You guys are great... I needed some sense talked into me! Waring it is!


----------



## parbaked (Aug 3, 2020)

When my Braun dies I'm buying the little Waring...


----------



## ecchef (Aug 3, 2020)

Another vote for Waring. I’ve been using them at work for years. Very good bang for the buck.
At home I have a RC Mini Pro that I got a great deal on at a show. Bulletproof, but the speed control feels cheap and seems like an afterthought.


----------



## boomchakabowwow (Aug 3, 2020)

I thought I would miss the detachable end. But not at all. I just unplug it and sponge up the end. (Man that sounded terrible read out loud) 

my wife said The Waring was about $100 when I bought it.
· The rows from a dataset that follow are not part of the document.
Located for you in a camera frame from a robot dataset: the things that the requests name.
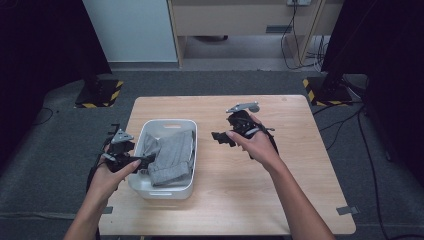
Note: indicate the round grey table grommet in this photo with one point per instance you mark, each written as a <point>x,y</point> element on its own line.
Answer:
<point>256,110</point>

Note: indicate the black stand with striped base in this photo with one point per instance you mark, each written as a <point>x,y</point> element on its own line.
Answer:
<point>328,93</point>
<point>100,95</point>

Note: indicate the white cabinet panel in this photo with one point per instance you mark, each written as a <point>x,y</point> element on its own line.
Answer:
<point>130,30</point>

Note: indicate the dark grey desk label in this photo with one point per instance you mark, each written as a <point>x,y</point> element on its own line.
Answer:
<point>278,29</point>

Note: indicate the person's left hand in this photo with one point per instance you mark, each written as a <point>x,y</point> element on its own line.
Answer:
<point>106,185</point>

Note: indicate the white plastic basket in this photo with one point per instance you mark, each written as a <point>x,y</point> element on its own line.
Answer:
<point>166,193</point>

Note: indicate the black floor tape mark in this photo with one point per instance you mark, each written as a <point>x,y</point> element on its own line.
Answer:
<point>115,126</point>

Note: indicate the light wooden desk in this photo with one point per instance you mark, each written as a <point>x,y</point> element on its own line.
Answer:
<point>233,20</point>

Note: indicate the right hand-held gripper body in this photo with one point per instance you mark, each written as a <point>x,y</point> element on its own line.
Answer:
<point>243,123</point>

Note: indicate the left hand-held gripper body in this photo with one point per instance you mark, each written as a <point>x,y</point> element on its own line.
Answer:
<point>121,156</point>

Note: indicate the white power strip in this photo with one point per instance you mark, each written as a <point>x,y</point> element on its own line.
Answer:
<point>298,2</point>

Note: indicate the grey shorts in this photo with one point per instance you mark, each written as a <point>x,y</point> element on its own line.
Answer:
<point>173,156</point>

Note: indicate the grey tape strip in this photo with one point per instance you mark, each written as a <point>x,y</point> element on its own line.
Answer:
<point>347,210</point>
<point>108,210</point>

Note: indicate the black curtain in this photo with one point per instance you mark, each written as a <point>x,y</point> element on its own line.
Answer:
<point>390,50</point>
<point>40,50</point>

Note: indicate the person's right hand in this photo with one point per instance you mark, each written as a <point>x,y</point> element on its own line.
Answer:
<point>261,148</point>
Sorry. My memory sucks.


----------



## juice (Aug 3, 2020)

Luftmensch said:


> You guys are great... I needed some sense talked into me! Waring it is!


We need a review in a few months. Put it in your diary


----------



## Bobby2shots (Aug 4, 2020)

Don't forget the Dynamic Mini-Pro commercial immersion blenders. Actually they have several compact versions. Made in France, with many detachable accessories/whisks/blades,etc. I bought one a few years ago, and it's built like a tank. Unfortunately, we ended up returning before trying it out because we were at that same time, buying a 14 cup Cuisinart food-processor, plus a Vitamix blender, and a Kitchen-Aid hand mixer. We just didn't have the need for an immersion blender. I may still go back and buy it anyway,,if I can find a use for it.
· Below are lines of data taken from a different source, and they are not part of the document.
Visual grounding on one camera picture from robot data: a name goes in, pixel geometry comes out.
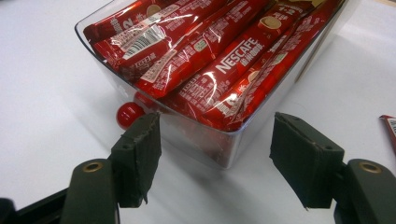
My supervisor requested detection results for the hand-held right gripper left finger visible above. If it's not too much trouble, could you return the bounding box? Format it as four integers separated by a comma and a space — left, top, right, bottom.
60, 111, 163, 224

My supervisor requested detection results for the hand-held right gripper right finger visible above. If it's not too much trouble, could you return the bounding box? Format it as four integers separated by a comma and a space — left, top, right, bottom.
269, 111, 396, 224

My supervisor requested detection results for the single red sachet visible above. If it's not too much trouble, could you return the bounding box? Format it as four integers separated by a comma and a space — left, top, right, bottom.
378, 114, 396, 157

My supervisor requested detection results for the pile of red coffee sachets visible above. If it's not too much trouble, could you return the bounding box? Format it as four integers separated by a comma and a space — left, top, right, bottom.
82, 0, 344, 133

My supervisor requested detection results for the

They also have a cordless version.






MiniPro Cordless – Dynamic Mixers







dynamicmixers.ca


----------



## boomchakabowwow (Aug 4, 2020)

Nice. But you never used it? It’s wins being orange.

how do you know it’s good if you never used it?


----------



## Bobby2shots (Aug 4, 2020)

boomchakabowwow said:


> Nice. But you never used it? It’s wins being orange.
> 
> how do you know it’s good if you never used it?



I didn't say it was "good",,, I said it was built like a tank. Typically, commercial units have a much higher duty-cycle rating compared to consumer goods. Dynamic has a huge range of models available, as well as accessories.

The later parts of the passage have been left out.